Top of Dataset content

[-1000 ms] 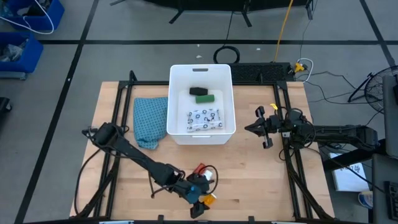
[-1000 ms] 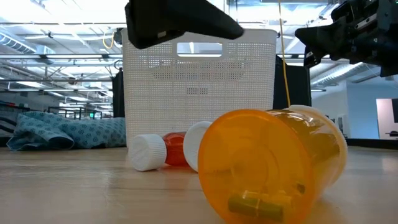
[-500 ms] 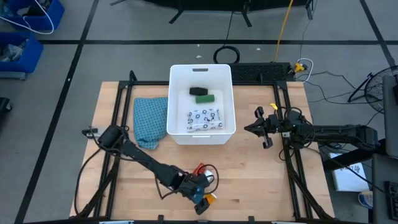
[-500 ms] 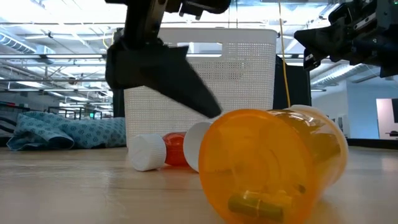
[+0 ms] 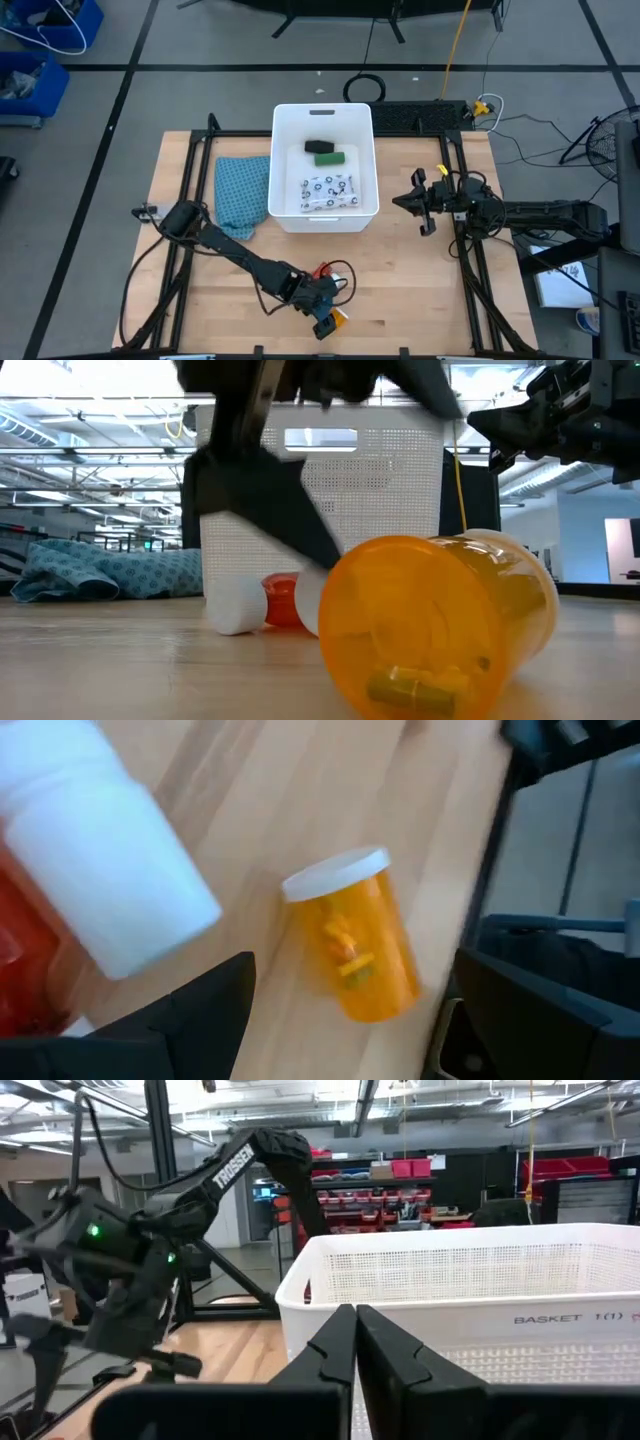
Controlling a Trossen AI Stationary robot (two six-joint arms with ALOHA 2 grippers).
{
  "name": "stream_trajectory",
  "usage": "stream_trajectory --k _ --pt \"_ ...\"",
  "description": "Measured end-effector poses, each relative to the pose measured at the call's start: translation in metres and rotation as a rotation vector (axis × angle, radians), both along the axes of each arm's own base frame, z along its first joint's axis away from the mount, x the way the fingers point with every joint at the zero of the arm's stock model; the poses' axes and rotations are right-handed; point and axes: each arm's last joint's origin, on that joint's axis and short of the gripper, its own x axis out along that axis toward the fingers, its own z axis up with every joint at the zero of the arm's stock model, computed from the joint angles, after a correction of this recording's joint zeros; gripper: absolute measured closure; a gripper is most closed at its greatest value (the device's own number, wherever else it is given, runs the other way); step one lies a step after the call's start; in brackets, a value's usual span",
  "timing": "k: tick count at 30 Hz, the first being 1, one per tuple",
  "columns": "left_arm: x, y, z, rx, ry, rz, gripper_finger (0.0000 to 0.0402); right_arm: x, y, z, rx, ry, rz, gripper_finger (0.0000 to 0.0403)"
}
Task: Pick & place medical supplies in basket/bin
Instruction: Put the red pill bottle into the white container
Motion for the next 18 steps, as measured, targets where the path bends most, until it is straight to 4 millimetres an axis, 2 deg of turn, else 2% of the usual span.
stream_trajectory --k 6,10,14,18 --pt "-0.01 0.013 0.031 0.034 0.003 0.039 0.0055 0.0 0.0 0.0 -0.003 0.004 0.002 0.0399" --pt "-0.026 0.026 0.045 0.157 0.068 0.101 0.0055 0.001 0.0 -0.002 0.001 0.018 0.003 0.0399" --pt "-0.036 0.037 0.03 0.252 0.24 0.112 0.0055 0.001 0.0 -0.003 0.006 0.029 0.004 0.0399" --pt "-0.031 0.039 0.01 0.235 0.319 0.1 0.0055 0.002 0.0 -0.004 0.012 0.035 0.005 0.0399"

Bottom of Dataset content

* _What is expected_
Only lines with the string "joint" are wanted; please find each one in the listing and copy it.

* _Task response_
Controlling a Trossen AI Stationary robot (two six-joint arms with ALOHA 2 grippers).
  "description": "Measured end-effector poses, each relative to the pose measured at the call's start: translation in metres and rotation as a rotation vector (axis × angle, radians), both along the axes of each arm's own base frame, z along its first joint's axis away from the mount, x the way the fingers point with every joint at the zero of the arm's stock model; the poses' axes and rotations are right-handed; point and axes: each arm's last joint's origin, on that joint's axis and short of the gripper, its own x axis out along that axis toward the fingers, its own z axis up with every joint at the zero of the arm's stock model, computed from the joint angles, after a correction of this recording's joint zeros; gripper: absolute measured closure; a gripper is most closed at its greatest value (the device's own number, wherever else it is given, runs the other way); step one lies a step after the call's start; in brackets, a value's usual span",

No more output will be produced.